GeV-scale accelerators driven by plasma-modulated pulses from kilohertz lasers

TL;DR

This paper introduces a novel method for driving GeV-scale plasma accelerators using long laser pulses modulated by plasma waves, enabling high-repetition-rate acceleration with efficient, high-energy laser systems.

Contribution

It presents a new plasma modulation technique for long laser pulses, validated by simulations, to efficiently accelerate electrons to GeV energies.

Findings

Demonstrated electron acceleration to 0.65 GeV in simulations.

Showed modulation process aligns with analytic models.

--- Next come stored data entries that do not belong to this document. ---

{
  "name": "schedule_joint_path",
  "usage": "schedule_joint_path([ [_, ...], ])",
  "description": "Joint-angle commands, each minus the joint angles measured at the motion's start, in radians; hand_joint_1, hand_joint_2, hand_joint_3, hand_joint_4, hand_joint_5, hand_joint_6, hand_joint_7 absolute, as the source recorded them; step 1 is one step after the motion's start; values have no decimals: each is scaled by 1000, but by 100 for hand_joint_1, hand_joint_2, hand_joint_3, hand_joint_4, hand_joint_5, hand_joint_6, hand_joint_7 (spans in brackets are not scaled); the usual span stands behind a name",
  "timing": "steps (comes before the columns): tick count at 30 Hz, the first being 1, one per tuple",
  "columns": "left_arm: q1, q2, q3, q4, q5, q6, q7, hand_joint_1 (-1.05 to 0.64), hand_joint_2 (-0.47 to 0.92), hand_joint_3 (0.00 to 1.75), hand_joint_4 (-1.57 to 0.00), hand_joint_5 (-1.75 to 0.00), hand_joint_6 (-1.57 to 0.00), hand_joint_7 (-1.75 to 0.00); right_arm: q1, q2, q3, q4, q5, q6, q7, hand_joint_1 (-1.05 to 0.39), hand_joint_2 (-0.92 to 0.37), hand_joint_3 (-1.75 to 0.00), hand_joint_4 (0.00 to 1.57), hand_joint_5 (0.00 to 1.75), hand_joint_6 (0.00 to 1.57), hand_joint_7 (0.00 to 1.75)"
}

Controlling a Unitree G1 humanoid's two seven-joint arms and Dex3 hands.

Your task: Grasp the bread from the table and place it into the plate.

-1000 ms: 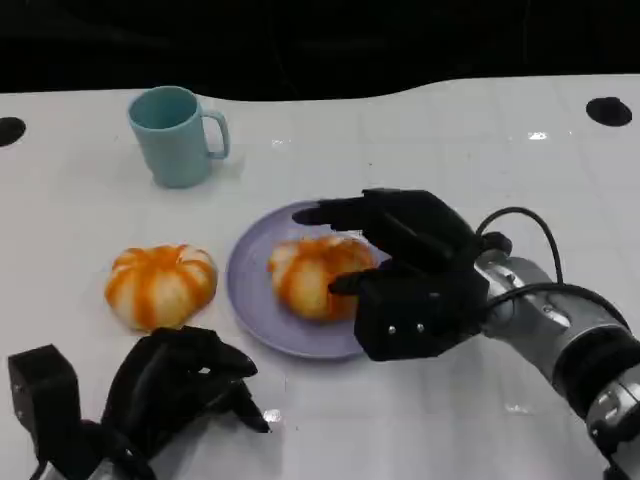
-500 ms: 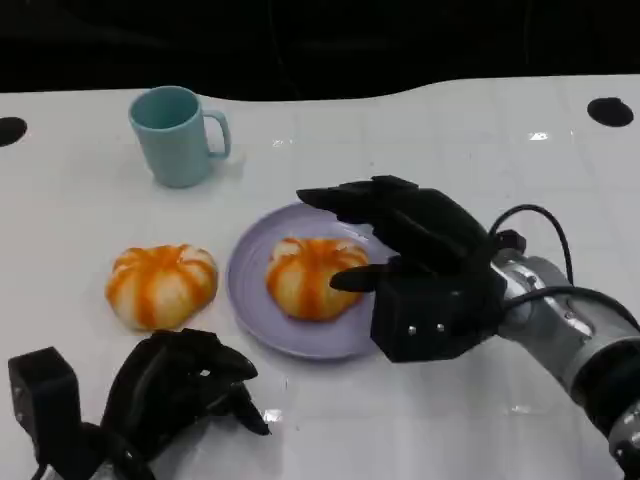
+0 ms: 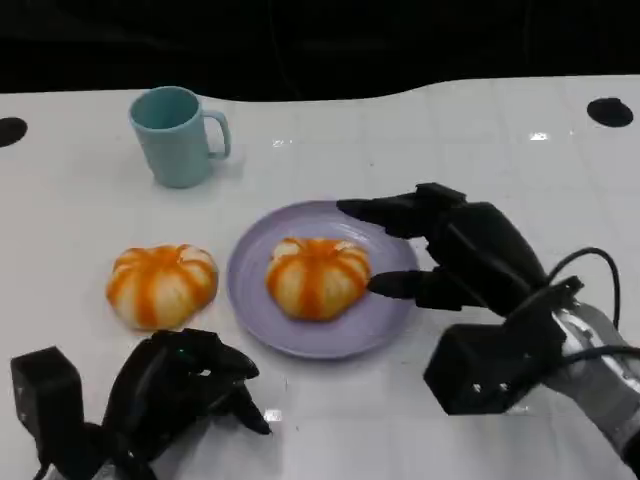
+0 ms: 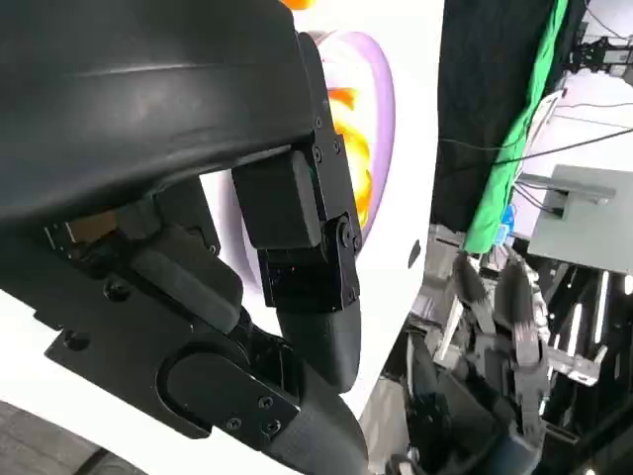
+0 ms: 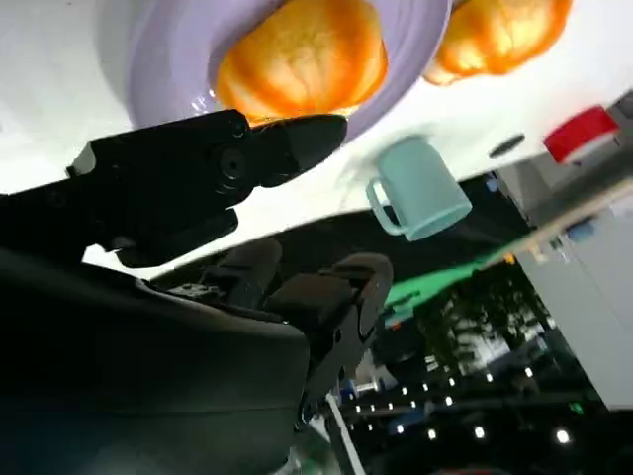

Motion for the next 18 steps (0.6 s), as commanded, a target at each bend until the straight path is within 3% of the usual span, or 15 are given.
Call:
schedule_joint_path([
  [1, -5, 9, 6, 7, 1, -6, 5, -105, 73, 0, -157, -59, -157, -20, 72, -55, -34, -69, 17, -59, -17, -16, -91, -4, 74, 97, 94, 32],
  [6, -7, 7, 6, 9, 1, -8, 6, -105, 73, 0, -157, -59, -157, -20, 155, -108, -73, -134, 54, -128, 9, -10, -89, -9, 85, 134, 108, 48],
  [7, -8, 7, 6, 9, 1, -8, 5, -105, 73, 0, -157, -59, -157, -20, 175, -119, -82, -151, 67, -133, 23, -9, -83, -25, 87, 144, 106, 62],
  [8, -8, 7, 6, 9, 2, -8, 5, -105, 73, 0, -157, -59, -157, -20, 189, -126, -88, -163, 76, -133, 34, -8, -70, -55, 88, 148, 102, 73],
  [10, -8, 6, 6, 7, 0, -5, 4, -105, 73, 0, -157, -59, -157, -20, 232, -147, -105, -208, 87, -121, 63, -8, -51, -97, 89, 153, 98, 88],
  [11, -9, 6, 6, 6, 0, -4, 3, -105, 73, 0, -157, -59, -157, -20, 253, -155, -112, -229, 98, -114, 83, -8, -48, -107, 89, 155, 97, 92],
  [15, -10, 7, 5, 9, 1, -6, 0, -105, 73, 0, -157, -59, -157, -20, 319, -182, -142, -287, 110, -123, 111, -9, -46, -119, 89, 166, 94, 108],
  [18, -10, 7, 4, 9, 1, -7, -3, -105, 73, 0, -157, -59, -157, -20, 362, -187, -159, -317, 107, -125, 115, -11, -42, -128, 90, 173, 85, 133],
])
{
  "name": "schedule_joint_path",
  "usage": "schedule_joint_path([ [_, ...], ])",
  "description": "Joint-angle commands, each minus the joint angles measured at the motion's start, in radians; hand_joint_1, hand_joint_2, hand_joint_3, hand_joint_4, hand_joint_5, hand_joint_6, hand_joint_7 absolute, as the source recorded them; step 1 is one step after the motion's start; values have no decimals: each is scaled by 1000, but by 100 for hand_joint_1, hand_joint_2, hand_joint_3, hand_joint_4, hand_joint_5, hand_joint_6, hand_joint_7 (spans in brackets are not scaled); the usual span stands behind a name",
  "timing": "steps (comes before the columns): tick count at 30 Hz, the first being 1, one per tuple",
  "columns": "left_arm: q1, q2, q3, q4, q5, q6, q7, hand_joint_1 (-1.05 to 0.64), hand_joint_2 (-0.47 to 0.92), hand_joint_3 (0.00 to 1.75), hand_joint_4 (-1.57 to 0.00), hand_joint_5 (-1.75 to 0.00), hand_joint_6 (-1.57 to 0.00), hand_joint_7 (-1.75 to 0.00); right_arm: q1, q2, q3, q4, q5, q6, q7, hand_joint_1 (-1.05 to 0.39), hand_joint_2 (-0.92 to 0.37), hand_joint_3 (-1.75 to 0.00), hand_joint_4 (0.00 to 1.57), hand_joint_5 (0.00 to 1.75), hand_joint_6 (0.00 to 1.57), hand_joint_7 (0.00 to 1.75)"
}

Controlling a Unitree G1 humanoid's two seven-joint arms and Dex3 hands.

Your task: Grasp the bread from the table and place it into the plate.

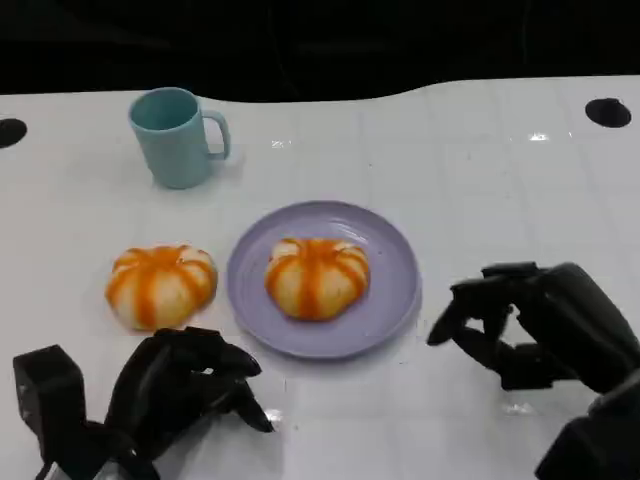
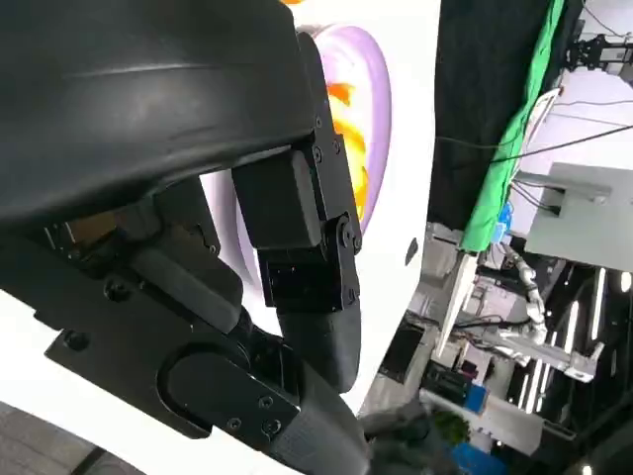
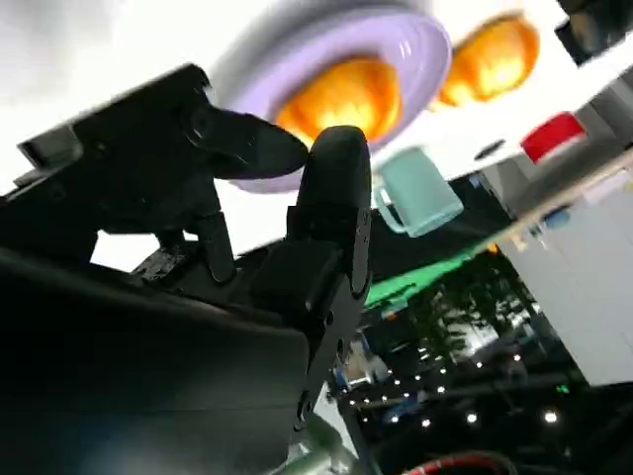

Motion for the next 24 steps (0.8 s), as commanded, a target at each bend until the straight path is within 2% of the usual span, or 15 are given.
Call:
schedule_joint_path([
  [1, -4, 12, 4, 5, 0, -4, -3, -105, 73, 0, -157, -59, -157, -20, 61, -27, -35, -49, 14, -11, 6, -12, -40, -130, 90, 174, 83, 140],
  [5, -4, 11, 4, 2, -5, 5, -8, -105, 73, 0, -157, -58, -157, -20, 104, -32, -49, -64, -8, -19, -2, -13, -37, -133, 91, 175, 78, 150],
  [11, -8, 14, 7, 5, -4, 5, -2, -105, 72, 0, -157, -58, -157, -20, 146, -36, -52, -52, -59, -13, -24, -12, -38, -130, 89, 175, 73, 157],
  [19, -13, 21, 10, 9, -9, 19, -8, -105, 72, 0, -157, -58, -157, -19, 114, -10, -36, 92, -124, -96, -180, -10, -37, -131, 89, 175, 69, 168],
  [24, -15, 27, 15, 15, -9, 10, -14, -105, 72, 0, -157, -58, -157, -19, 78, 4, -18, 165, -170, -120, -261, -10, -31, -139, 91, 175, 69, 173],
])
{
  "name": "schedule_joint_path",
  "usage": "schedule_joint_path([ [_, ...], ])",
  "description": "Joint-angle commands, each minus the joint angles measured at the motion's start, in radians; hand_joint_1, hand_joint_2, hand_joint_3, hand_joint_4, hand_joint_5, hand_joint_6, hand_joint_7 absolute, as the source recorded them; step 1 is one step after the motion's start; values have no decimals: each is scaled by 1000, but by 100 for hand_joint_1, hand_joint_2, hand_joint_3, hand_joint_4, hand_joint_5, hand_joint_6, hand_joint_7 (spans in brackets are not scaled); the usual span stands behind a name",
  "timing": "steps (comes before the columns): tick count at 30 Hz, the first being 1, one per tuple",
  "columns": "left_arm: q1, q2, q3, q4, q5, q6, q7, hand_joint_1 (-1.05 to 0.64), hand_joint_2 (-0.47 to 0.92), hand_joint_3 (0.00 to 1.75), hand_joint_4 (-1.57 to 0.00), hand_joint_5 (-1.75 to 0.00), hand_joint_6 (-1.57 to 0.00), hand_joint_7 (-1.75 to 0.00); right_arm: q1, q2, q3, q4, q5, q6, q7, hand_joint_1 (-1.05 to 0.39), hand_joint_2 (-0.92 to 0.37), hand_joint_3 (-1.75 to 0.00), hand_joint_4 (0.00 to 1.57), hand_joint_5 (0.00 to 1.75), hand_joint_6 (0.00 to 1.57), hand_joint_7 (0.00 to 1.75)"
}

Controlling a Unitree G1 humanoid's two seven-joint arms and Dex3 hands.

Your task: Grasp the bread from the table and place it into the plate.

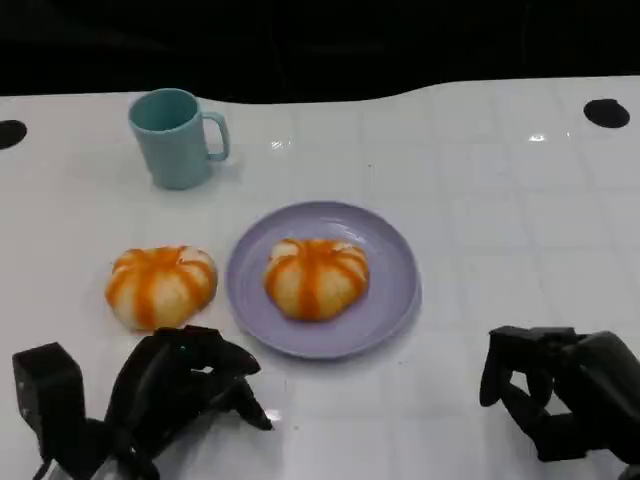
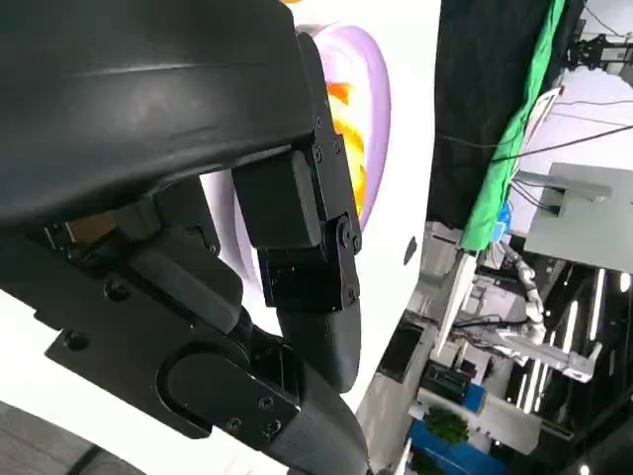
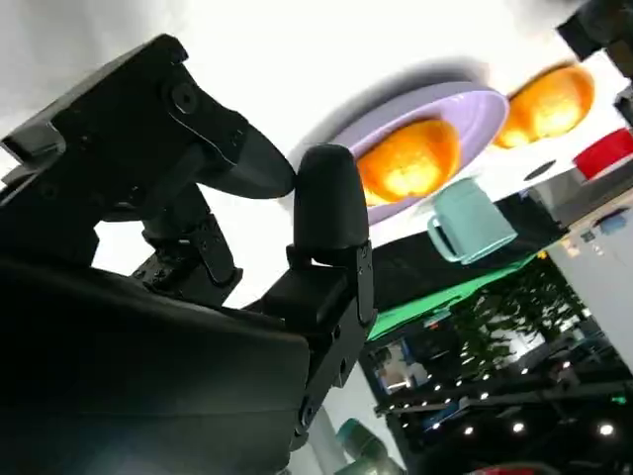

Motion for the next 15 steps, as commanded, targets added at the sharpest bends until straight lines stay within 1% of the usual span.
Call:
schedule_joint_path([
  [1, -8, 25, 12, 13, -5, -4, -13, -105, 72, 0, -157, -58, -157, -19, -41, 4, 13, 55, -32, -24, -64, -10, -30, -139, 91, 175, 70, 173],
  [5, -12, 30, 13, 22, 0, -11, -14, -105, 73, 0, -157, -58, -157, -19, -53, 7, 23, 73, -39, -17, -84, -12, -30, -140, 92, 175, 70, 173],
  [9, -17, 29, 15, 33, -3, -16, -20, -105, 73, 0, -157, -57, -157, -19, -63, 6, 27, 89, -34, -28, -102, -11, -29, -140, 92, 175, 70, 173],
  [15, -15, 26, 13, 30, 3, -23, -14, -105, 73, 0, -157, -57, -157, -19, -61, 1, 29, 82, -31, -24, -98, -12, -30, -140, 92, 175, 69, 171],
])
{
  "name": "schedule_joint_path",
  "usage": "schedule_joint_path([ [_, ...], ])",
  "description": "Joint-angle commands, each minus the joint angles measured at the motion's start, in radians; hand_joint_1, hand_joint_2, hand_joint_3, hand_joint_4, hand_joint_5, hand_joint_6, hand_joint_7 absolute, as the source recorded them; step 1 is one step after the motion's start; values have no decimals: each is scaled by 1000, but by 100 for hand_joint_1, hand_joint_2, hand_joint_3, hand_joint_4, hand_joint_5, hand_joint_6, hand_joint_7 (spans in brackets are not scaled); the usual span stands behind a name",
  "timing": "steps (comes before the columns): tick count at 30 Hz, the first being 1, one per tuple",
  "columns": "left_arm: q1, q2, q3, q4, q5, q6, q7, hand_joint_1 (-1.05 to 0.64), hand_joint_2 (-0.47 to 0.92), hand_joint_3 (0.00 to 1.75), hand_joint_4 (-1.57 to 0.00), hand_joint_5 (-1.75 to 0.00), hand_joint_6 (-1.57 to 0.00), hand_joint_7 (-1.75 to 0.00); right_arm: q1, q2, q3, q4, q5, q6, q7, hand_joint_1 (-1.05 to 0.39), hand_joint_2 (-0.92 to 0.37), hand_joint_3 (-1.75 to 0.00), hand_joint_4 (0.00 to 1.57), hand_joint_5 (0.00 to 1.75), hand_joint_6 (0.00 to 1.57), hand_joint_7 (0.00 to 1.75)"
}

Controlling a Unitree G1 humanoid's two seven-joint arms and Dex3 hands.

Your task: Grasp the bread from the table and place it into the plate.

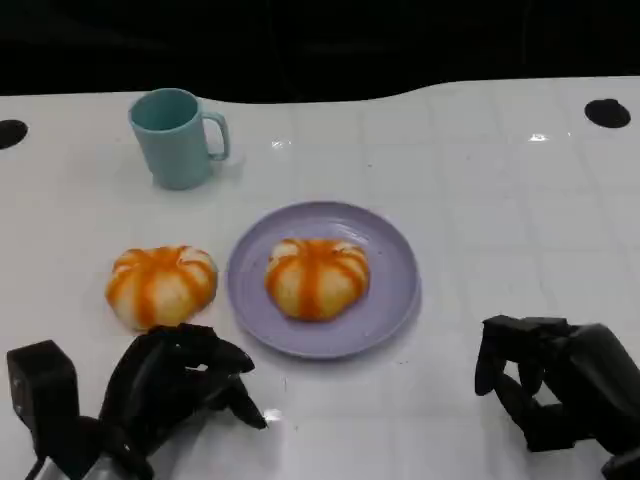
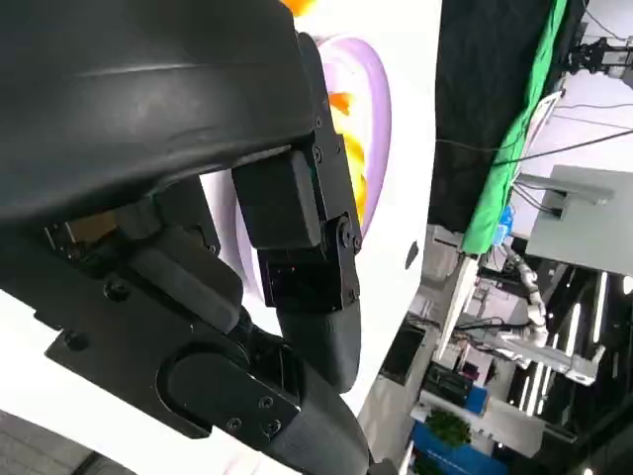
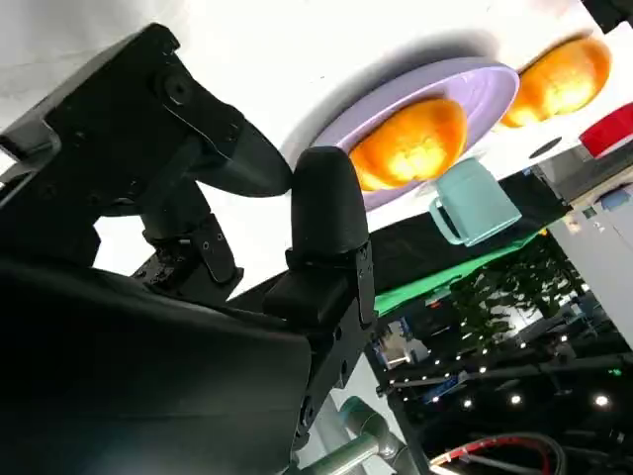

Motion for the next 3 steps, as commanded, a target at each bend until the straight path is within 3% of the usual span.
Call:
schedule_joint_path([
  [1, 0, 14, 5, 1, 1, -10, -5, -105, 73, 0, -157, -57, -157, -19, -3, -16, -2, -1, 9, -9, -4, -12, -30, -139, 92, 175, 69, 171],
  [3, 1, 13, 4, -2, 0, -8, -6, -105, 73, 0, -157, -57, -157, -19, -3, -18, -1, -2, 6, -8, -2, -12, -30, -139, 92, 175, 69, 171],
])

Proposed high-repetition-rate laser-driven plasma acceleration.

Abstract

We describe a new approach for driving GeV-scale plasma accelerators with long laser pulses. We show that the temporal phase of a long, high-energy driving laser pulse can be modulated periodically by co-propagating it with low-amplitude plasma wave driven by a short, low-energy seed pulse. Compression of the modulated driver by a dispersive optic generates a train of short pulses suitable for resonantly driving a plasma accelerator. Modulation of the driver occures via well-controlled linear process, as confirmed by good agreement between particle-in-cell (PIC) simulations and an analytic model. PIC simulations demonstrate that a 1.7 J, 1 ps driver and a 140 mJ, 40 fs seed pulse can accelerate electrons to energies of 0.65 GeV in a plasma channel with an axial density of 2.5 x 10$^{17}$ cm$^{-3}$. This work opens a route to high-repetition-rate, GeV-scale plasma accelerators driven by thin-disk lasers, which can provide joule-scale, picosecond-duration laser pulses at multi-kilohertz repetition rates and high wall-plug efficiencies.